Cluster of 20 omicron cases hits Tianjin, a gateway city to Beijing
Mass testing is underway today for the 14 million residents of Tianjin. It urban area borders on Beijing in what could be a huge problem for China.
There’s no travel history for the cluster of cases, which were detected in a school.
“The
community spread may have been taking place for a certain period of
time, although the cases were only discovered early [Saturday] morning,” Tianjin Centre of Disease Control and Prevention Zhang Ying said on Saturday.
With the Beijing winter Olympics less than a month away, the outbreak will cause grave concern. All residents have been told not to leave the city but no lockdown order has yet been given.
The overall situation continues to deteriorate. Xian is entering its third week of total lockdown and local cases are appearing all over the country.
The outbreak in Hong Kong is proving extremely difficult to contain with a second unlinked cases found over the weekend and 33 cases total on Sunday, though 27 were imported. All the more embarrassing is that the outbreak is centered on a birthday party for Witman Hung Wai-man, a local deputy to the National People’s Congress.

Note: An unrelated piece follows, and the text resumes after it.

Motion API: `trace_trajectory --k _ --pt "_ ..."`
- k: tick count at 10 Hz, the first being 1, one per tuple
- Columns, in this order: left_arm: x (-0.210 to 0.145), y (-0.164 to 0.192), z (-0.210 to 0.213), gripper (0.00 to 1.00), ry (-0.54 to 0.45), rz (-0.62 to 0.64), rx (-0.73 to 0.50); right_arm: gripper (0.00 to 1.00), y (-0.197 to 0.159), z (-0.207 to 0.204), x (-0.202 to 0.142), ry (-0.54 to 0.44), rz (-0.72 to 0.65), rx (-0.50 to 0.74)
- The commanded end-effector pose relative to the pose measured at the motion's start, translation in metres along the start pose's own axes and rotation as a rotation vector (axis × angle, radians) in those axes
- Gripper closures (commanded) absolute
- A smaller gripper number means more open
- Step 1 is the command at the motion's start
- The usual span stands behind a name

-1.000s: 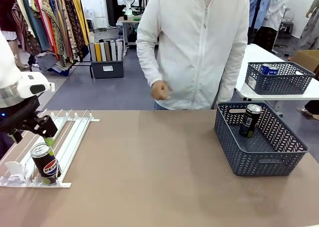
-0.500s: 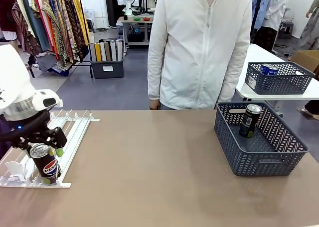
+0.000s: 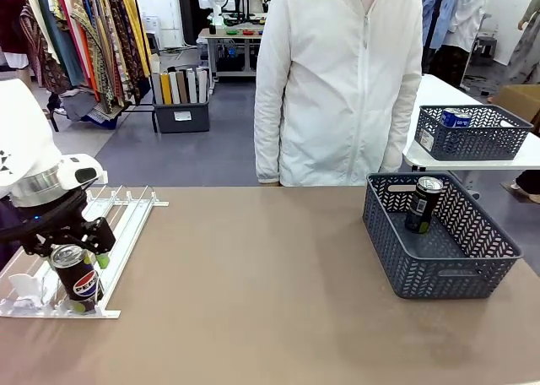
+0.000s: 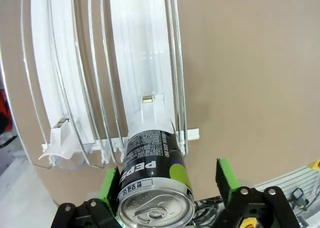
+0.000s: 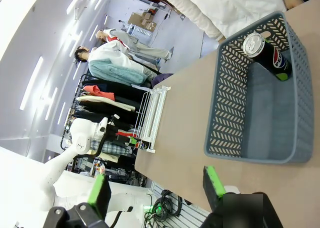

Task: Retrieve and store the cans from the dispenser.
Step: Pick up one can from the Automatic Can Dispenser and place it in the middle of the table.

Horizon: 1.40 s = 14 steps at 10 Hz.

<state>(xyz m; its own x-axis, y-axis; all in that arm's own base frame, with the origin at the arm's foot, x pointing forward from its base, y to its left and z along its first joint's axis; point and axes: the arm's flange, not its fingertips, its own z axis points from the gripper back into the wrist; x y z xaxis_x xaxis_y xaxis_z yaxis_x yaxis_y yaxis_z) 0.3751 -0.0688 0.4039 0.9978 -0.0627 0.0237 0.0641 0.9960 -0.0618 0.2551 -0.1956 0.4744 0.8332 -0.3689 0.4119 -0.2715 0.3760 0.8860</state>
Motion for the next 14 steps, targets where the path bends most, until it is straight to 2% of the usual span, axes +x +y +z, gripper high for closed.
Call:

High-ranking officials and lawmakers were among guests.
In Shenzhen, a close contact of one of the two epidemiologically linked Delta infections detected the previous day tested positive. That city also rolled out city-wide testing over the weekend.

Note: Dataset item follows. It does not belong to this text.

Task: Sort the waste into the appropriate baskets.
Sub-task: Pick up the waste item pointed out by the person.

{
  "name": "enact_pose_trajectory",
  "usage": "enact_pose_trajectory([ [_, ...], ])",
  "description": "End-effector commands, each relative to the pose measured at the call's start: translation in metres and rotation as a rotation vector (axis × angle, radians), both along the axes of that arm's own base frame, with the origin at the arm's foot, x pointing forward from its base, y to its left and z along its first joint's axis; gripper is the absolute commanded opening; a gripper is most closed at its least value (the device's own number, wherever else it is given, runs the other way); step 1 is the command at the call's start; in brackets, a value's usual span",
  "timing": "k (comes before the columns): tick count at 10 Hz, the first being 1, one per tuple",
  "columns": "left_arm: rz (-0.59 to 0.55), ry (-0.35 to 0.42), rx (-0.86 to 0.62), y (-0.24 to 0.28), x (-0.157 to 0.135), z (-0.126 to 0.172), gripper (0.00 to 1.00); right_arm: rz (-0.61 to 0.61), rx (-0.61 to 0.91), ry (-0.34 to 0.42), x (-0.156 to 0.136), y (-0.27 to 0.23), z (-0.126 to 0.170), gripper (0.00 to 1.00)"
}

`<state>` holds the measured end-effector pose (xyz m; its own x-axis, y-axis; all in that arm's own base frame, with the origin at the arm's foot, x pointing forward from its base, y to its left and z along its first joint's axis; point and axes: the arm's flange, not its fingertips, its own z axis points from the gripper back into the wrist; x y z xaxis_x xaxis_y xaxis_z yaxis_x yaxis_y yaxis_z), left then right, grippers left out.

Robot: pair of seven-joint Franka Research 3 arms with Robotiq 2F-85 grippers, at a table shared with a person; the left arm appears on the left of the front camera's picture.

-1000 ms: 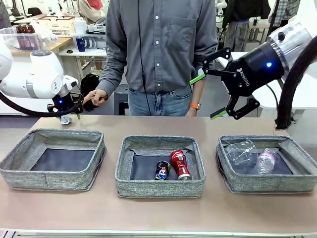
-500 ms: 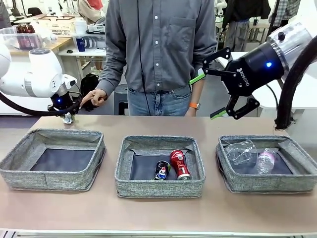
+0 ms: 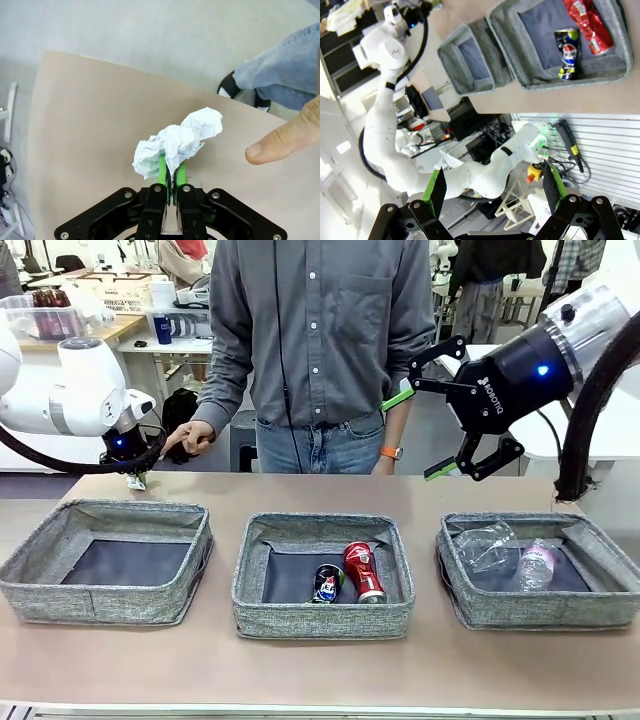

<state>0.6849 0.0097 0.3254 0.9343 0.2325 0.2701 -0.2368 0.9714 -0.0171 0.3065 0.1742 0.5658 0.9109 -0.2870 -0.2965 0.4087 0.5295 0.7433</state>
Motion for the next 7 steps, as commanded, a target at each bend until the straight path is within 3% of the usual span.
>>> enact_pose_trajectory([
  [1,-0.007,0.002,-0.010,0.006,-0.007,0.007,0.00,0.019,0.002,-0.017,0.002,-0.001,0.000,1.00],
  [3,0.025,-0.011,-0.014,0.011,-0.020,0.034,0.00,0.019,0.002,-0.017,0.002,-0.001,0.000,1.00],
  [4,0.054,-0.027,0.009,0.018,-0.036,0.063,0.00,0.019,0.002,-0.017,0.002,-0.001,0.000,1.00],
  [7,0.091,-0.006,-0.093,0.032,-0.113,0.149,0.00,0.019,0.002,-0.017,0.002,-0.001,0.000,1.00],
])
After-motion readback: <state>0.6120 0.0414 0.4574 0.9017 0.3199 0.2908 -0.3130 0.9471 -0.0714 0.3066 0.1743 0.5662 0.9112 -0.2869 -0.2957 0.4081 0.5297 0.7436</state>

Overall, there were 92 cases of local transmission on the day.
Market consequences
The market has been blissfully unaware of the growing risks to global growth from China over the past month. The rest of the world is learning to live with covid — and that’s great — but China is showing no leniency in its covid-zero approach.
It was a successful approach in previous waves but omicron is one of the fastest-spreading viruses in human history and it will be impossible to keep out of China forever.
If China continues down the path of Xian-style lockdowns it could have severe consequences on domestic and global growth, adding to the pressure on supply chains.
At some point the market will focus on that equation and it will be a constant headwind until China pivots towards a strategy of living with covid or miraculously keeps covid out long enough for the virus to fall to extremely low levels globally.